In this implementation, we create two empty stacks: push_stack and pop_stack.

The push method simply appends the element to the push_stack.

The pop method first checks if the pop_stack is empty. If it is, it transfers all the elements from the push_stack to the pop_stack by popping from push_stack and pushing onto pop_stack in reversed order. Then, it pops and returns the top element from the pop_stack.

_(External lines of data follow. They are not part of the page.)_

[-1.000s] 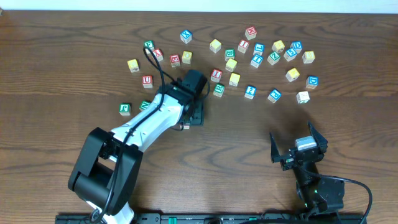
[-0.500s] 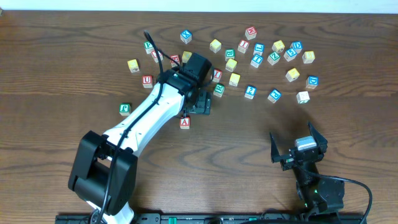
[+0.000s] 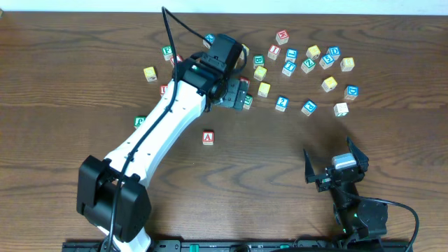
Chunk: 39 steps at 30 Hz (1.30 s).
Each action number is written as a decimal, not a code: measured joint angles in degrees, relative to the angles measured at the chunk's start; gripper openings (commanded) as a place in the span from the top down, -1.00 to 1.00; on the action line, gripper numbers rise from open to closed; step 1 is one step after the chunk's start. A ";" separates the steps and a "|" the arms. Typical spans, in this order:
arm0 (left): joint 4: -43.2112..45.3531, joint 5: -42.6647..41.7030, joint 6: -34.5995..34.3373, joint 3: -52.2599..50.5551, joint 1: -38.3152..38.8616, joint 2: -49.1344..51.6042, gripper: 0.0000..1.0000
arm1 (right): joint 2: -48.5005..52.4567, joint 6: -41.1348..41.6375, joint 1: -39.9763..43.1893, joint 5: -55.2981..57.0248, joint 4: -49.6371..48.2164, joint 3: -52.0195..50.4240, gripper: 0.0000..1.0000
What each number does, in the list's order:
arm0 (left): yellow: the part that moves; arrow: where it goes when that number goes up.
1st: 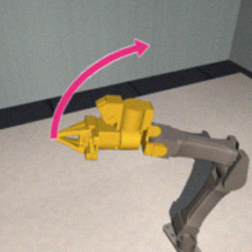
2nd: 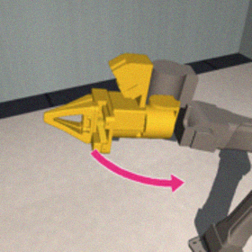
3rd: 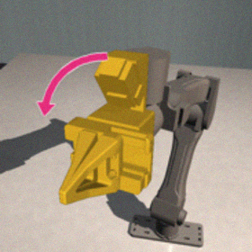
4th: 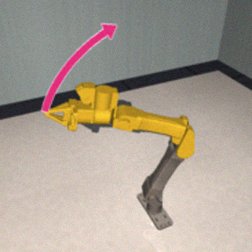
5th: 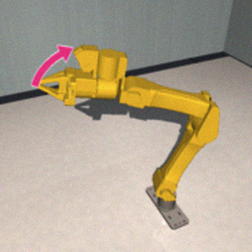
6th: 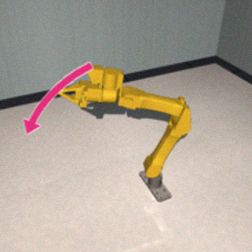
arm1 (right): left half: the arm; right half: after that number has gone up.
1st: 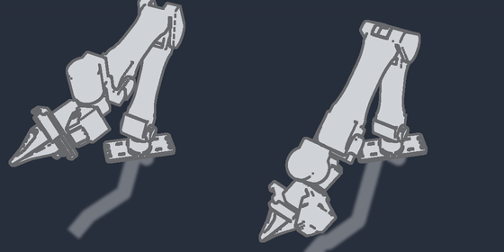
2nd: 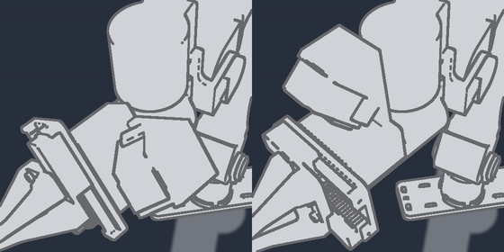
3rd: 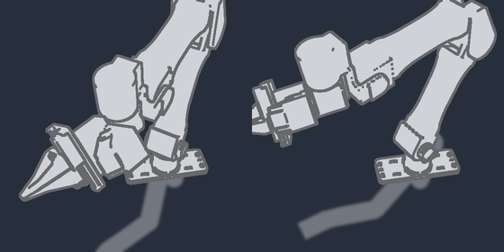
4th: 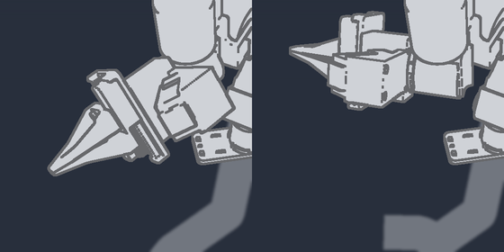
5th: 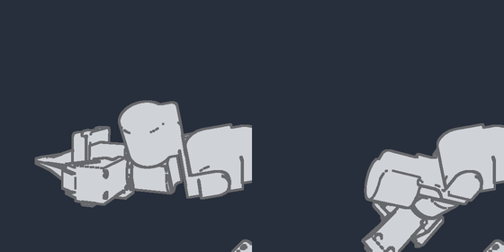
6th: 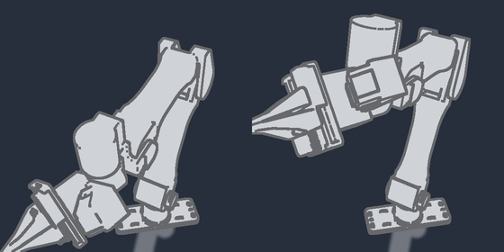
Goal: Spell out AI2
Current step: 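Move the left gripper to the red I block in the cluster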
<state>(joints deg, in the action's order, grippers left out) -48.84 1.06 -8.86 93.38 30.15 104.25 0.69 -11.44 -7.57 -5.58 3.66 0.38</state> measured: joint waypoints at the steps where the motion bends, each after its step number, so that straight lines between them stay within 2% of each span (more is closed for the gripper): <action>1: -0.35 0.20 0.17 0.66 -0.04 0.04 -0.96 | -0.02 0.00 0.00 0.00 0.00 0.00 -0.99; 6: -3.91 0.74 1.66 6.49 -0.15 2.43 -0.96 | 0.00 0.00 0.00 0.00 0.00 0.00 -0.98; 20: -12.90 1.49 2.75 26.49 -0.15 19.50 -1.00 | 0.00 0.00 0.00 0.00 0.00 0.00 -0.99; 39: -8.79 0.39 3.15 28.79 -0.15 24.79 -0.96 | 0.00 0.00 0.00 0.00 0.00 0.00 -0.98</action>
<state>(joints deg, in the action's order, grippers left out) -57.63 1.45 -5.72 122.17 30.00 129.03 0.69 -11.44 -7.57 -5.58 3.66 0.38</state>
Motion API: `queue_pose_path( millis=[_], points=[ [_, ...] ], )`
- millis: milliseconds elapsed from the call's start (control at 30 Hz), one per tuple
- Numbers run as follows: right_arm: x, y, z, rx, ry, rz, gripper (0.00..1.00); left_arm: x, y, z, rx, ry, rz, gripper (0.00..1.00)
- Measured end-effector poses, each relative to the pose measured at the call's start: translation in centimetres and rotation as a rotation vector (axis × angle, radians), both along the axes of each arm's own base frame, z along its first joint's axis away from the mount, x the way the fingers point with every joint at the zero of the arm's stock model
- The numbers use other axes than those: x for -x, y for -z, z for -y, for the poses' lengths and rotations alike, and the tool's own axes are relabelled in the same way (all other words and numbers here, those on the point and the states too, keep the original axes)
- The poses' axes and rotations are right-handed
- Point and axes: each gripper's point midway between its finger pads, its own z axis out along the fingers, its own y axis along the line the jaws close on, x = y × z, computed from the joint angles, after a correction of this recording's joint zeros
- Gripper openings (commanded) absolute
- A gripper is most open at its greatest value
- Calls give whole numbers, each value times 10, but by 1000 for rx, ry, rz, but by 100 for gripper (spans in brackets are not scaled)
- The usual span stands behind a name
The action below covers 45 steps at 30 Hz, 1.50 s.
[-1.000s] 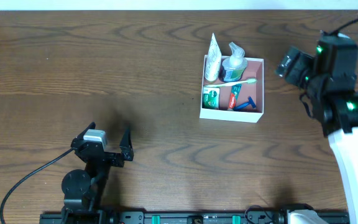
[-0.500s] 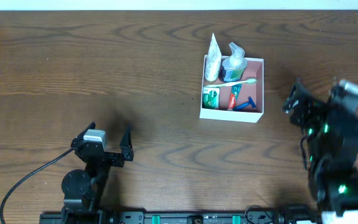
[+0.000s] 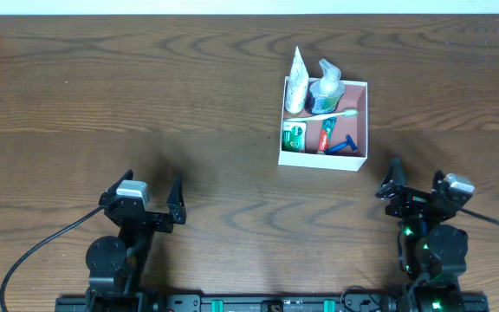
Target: Pack container
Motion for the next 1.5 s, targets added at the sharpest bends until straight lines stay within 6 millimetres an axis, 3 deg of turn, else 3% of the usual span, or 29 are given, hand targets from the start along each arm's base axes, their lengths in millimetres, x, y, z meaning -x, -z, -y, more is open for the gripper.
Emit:
queue_pose_path(
  millis=[300, 667, 800, 1500],
  points=[
    [2, 20, -6, 42, -66, 0, 99, 0, 0, 0, 0, 0, -1, 98],
    [7, 17, -16, 126, -142, 43, 99, 0, 0, 0, 0, 0, 0, 98],
    [8, 24, -16, 135, -146, 44, 99, 0, 0, 0, 0, 0, 0, 98],
    [9, 18, -17, 142, -151, 68, 99, 0, 0, 0, 0, 0, 0, 98]
  ],
)
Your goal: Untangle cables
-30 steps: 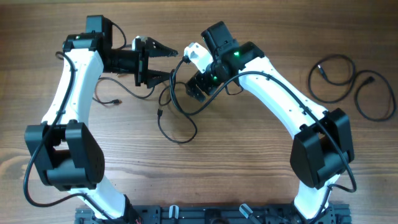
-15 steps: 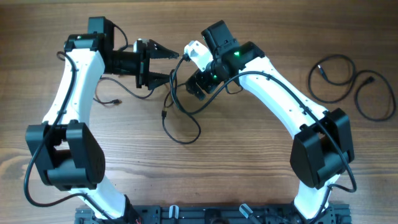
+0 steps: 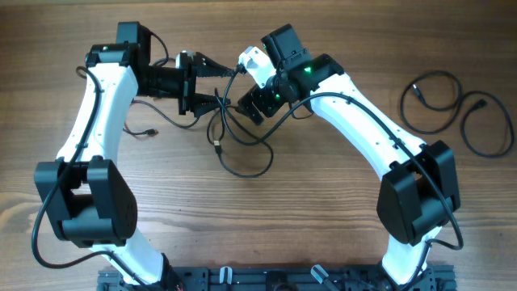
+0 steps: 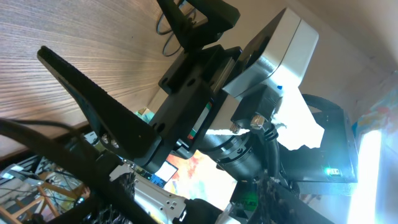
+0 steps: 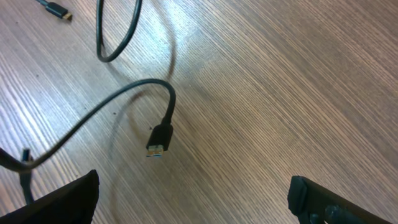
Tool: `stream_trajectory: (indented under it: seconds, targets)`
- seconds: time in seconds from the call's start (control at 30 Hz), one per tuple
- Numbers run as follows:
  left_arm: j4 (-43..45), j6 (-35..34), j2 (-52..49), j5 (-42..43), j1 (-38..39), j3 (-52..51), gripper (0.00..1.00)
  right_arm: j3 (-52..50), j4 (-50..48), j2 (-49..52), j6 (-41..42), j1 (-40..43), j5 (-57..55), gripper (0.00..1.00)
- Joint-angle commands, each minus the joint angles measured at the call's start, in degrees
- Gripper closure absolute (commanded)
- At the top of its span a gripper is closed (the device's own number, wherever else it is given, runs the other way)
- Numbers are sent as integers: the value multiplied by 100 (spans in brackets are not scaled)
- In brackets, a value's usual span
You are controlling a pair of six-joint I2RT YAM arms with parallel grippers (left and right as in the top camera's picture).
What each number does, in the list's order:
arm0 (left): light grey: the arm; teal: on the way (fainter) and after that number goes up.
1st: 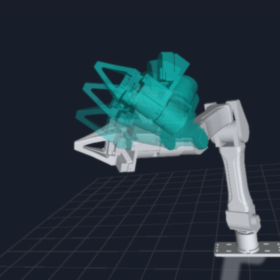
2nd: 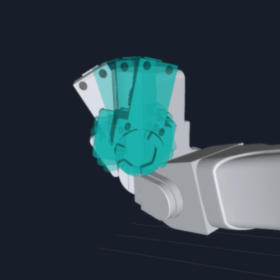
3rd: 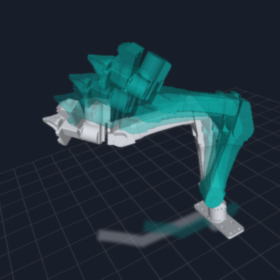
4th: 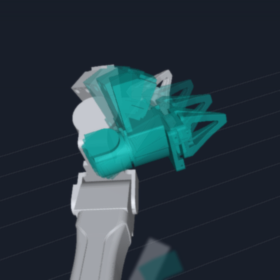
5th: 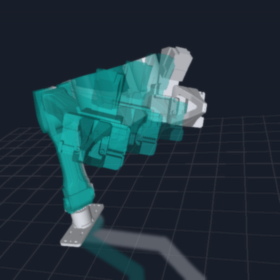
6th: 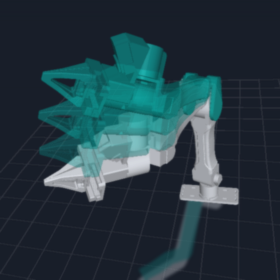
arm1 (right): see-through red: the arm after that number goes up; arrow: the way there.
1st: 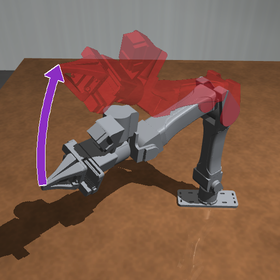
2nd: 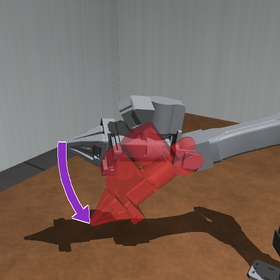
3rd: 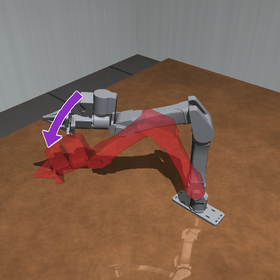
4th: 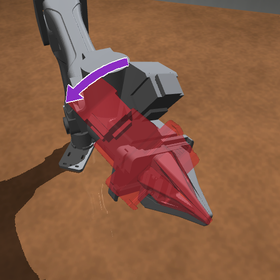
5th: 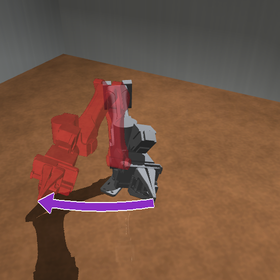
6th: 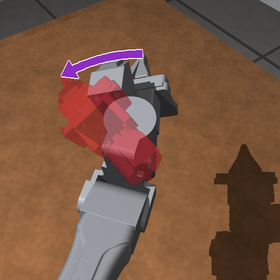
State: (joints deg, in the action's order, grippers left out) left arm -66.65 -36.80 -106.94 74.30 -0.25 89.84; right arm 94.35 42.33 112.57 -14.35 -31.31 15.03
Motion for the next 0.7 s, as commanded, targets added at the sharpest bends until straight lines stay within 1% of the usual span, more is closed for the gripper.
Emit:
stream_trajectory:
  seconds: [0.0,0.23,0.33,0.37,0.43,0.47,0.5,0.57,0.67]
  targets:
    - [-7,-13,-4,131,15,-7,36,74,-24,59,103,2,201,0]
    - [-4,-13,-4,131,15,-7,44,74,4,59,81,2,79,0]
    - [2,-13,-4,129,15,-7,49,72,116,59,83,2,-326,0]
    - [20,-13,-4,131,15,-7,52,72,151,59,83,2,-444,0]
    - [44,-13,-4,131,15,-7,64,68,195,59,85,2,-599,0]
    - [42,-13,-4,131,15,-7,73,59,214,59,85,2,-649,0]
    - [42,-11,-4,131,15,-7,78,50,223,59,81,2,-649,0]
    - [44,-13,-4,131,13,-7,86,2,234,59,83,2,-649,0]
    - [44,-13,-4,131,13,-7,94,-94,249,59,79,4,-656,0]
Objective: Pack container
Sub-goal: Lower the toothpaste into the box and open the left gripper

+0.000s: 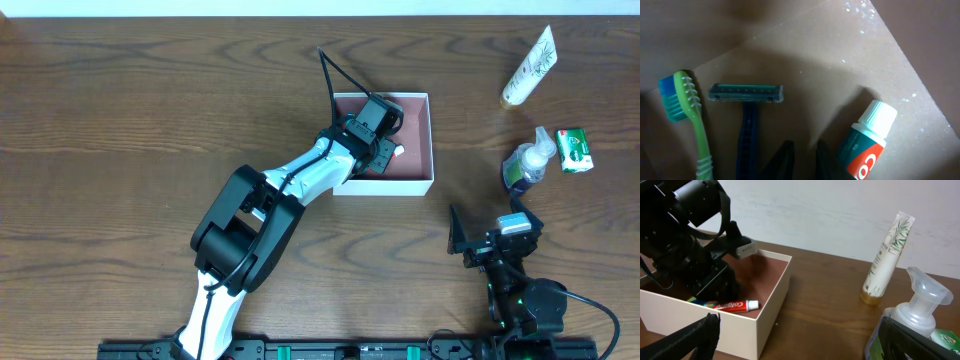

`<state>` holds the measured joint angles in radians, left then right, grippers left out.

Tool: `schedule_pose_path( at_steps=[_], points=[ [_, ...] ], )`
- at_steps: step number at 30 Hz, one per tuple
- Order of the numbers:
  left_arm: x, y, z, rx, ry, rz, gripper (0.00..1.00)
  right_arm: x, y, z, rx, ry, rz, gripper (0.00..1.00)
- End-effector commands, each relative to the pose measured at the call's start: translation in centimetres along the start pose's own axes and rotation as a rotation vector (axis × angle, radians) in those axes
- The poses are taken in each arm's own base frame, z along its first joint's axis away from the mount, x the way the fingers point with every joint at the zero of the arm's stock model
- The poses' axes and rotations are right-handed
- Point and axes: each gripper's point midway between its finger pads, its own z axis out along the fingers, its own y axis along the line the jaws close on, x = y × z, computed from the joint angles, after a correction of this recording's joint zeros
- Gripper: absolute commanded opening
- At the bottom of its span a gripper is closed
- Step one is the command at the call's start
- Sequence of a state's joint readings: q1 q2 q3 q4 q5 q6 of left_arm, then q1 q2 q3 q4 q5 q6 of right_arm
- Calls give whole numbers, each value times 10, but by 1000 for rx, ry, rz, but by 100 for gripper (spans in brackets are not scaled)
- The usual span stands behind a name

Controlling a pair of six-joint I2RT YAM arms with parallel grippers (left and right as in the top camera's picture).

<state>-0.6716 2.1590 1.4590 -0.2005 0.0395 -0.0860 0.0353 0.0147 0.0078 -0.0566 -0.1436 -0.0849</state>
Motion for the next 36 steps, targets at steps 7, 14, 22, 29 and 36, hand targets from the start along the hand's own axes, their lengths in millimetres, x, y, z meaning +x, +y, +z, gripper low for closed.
schedule_pose_path(
  at_steps=[7, 14, 22, 29, 36],
  points=[
    [-2, 3, 4, -30, -7, -99, 17, 1, 4, 0, -18, 3, -6, 99],
    [-3, 3, 4, -29, -13, -195, 17, 1, 4, 0, -18, 3, -6, 99],
    [-3, 15, 4, -95, -28, -237, 17, 1, 4, 0, -18, 3, -6, 99],
    [-4, 18, 3, -113, -32, -238, 17, 1, 4, 0, -18, 3, -6, 99],
    [-4, 21, 3, -128, -39, -276, 17, 1, 4, 0, -17, 3, -6, 99]
  ],
)
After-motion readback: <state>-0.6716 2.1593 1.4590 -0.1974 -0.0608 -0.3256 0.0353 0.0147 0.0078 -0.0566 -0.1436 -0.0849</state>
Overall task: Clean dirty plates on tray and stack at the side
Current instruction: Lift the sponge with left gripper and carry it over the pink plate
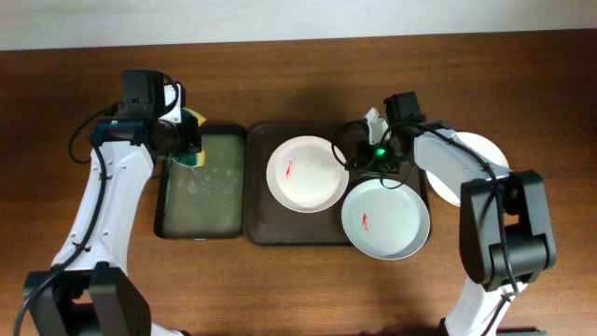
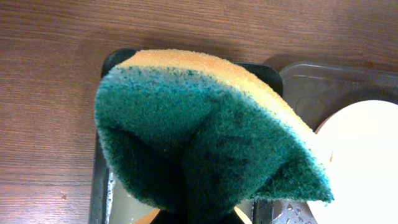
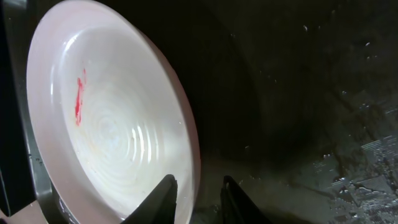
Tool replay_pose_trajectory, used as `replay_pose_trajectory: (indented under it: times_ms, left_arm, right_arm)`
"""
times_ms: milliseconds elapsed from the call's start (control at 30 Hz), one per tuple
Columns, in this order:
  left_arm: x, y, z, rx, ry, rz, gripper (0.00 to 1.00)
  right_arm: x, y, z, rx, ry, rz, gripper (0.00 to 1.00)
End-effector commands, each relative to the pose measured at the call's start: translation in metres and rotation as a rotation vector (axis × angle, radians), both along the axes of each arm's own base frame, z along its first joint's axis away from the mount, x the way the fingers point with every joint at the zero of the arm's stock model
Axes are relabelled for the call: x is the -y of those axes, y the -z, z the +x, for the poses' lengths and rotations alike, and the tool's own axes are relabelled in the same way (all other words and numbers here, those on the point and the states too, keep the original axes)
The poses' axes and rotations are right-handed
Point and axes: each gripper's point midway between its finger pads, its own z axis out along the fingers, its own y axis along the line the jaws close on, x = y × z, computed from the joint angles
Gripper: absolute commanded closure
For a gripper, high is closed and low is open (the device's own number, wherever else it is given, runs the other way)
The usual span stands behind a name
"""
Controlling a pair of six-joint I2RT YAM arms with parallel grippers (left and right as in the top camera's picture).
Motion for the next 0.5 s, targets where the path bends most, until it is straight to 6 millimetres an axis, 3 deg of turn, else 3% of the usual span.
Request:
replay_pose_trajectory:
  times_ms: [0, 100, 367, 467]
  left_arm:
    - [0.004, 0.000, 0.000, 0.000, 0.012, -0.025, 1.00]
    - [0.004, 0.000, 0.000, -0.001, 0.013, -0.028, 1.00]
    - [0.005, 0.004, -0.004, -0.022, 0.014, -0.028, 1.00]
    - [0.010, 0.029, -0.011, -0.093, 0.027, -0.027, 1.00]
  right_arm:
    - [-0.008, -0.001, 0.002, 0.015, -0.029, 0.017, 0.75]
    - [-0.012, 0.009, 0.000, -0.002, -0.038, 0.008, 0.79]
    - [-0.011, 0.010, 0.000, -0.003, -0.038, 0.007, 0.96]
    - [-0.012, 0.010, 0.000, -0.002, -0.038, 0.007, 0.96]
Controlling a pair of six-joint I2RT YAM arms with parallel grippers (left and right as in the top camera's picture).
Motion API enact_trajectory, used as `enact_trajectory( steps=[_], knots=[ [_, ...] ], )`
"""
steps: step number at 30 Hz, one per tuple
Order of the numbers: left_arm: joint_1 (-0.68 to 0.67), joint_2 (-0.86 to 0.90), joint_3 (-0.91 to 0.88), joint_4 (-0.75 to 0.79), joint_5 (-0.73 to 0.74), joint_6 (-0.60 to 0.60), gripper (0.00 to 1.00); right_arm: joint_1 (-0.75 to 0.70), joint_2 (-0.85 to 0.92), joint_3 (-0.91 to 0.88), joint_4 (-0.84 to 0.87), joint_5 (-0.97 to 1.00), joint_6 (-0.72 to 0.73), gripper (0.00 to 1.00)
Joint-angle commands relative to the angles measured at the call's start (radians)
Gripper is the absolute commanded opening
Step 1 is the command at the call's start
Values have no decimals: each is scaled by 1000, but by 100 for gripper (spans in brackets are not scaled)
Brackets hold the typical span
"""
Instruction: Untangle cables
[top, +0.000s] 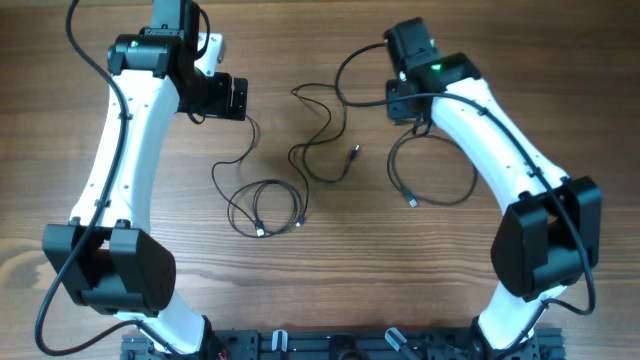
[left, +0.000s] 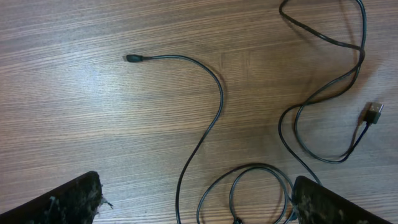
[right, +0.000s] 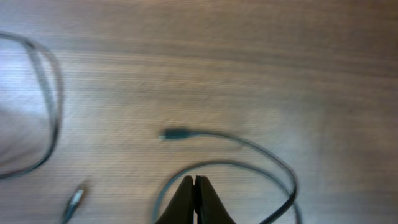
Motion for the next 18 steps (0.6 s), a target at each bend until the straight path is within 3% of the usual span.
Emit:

This ensures that elements are dequeued in the correct order.

The peek method is similar to pop, but instead of removing the top element from pop_stack, it returns it without removing it.

The empty method checks if both stacks are empty and returns a boolean indicating the result.

Time and Space Complexity

The time complexity of the push operation is O(1) since it involves appending an element to the push_stack.

The time complexity of the pop and peek operations is O(1) on average. If the pop_stack is empty, we need to transfer elements from the push_stack to the pop_stack. This operation takes O(N), where N is the number of elements in the queue. However, since we only need to transfer elements once for every N operations, the amortized time complexity is O(1).

The space complexity of the implementation is O(N), where N is the number of elements in the queue. This is because we use two stacks to store the elements, and the maximum combined size of the stacks is equal to the number of elements in the queue.